Poling publik di Israel memang menunjukkan harapan besar warga Israel agar Trump kembali terpilih menjadi presiden.  Dilansir oleh The Times of Israel pada 12 Maret lalu, poling yang dipublikasikan stasiun TV Israel, Channel 12, sebanyak 44% warga Israel menginginkan Trump kembali menjadi presiden dan hanya 30% yang mengharapkan Biden terpilih kembali. Untuk responden dari pendukung partai koalisi pemerintahan Netanyahu, dukungan terhadap kembalinya Trump ke Gedung Putih mencapai 72% dan hanya 8% yang menghendaki Biden terpilih lagi.

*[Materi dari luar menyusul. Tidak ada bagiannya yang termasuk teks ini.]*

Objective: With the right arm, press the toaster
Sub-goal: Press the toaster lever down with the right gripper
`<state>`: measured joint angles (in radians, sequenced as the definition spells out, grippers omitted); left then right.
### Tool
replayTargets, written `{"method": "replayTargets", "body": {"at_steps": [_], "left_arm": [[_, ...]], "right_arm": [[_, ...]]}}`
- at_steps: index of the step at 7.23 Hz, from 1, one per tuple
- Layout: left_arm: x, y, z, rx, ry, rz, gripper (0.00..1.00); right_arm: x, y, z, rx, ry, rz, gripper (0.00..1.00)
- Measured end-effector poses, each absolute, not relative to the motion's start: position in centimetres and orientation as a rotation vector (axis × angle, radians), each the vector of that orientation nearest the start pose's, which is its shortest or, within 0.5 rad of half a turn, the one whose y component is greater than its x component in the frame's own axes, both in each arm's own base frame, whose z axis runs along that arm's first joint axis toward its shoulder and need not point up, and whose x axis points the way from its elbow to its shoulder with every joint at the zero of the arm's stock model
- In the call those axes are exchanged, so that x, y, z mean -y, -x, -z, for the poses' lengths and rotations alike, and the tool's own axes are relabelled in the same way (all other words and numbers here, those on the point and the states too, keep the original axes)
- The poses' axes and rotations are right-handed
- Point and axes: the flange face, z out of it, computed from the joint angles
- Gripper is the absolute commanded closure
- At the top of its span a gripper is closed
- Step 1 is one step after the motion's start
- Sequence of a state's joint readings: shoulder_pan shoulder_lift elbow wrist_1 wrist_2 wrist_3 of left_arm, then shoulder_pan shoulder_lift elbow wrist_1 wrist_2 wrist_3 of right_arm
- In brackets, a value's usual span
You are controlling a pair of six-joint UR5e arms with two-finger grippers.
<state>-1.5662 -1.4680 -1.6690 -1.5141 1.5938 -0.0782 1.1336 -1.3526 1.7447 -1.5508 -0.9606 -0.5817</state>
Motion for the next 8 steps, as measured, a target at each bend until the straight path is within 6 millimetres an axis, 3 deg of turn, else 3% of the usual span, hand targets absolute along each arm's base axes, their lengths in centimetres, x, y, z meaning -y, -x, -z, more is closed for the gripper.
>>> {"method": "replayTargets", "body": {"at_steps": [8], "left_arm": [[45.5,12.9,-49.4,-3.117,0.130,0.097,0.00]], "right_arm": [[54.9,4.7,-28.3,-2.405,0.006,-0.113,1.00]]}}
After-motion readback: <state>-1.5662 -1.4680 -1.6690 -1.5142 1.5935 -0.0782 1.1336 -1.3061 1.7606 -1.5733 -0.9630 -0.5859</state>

Harapan Netanyahu dan mayoritas warga Israel akan berkuasanya kembali Trump mungkin bisa menjadi kenyataan. Menurut poling rata-rata RealClearPolitics, jika pilpres AS digelar hari ini, Trump akan unggul terhadap Biden sebesar +0,4% secara nasional dan antara +1% hingga +4.5% di enam swing states terpenting. Berdasarkan agregat poling RealClearPolitics, Trump akan menang dengan 293 suara elektoral vs Biden 245 suara elektoral.

Jadi, dengan adanya keterkaitan antara konflik Israel-Iran dan dinamika politik dalam negeri AS, konfrontasi militer terbuka Iran-Israel sepertinya tidak akan berakhir dengan aksi saling serang rudal dan drone yang saat ini terjadi.

Hasil pilpres AS pada 5 November nanti akan menjadi penentu apakah konflik militer antara dua kekuatan besar di Timur Tengah ini akan mereda atau akan semakin membara.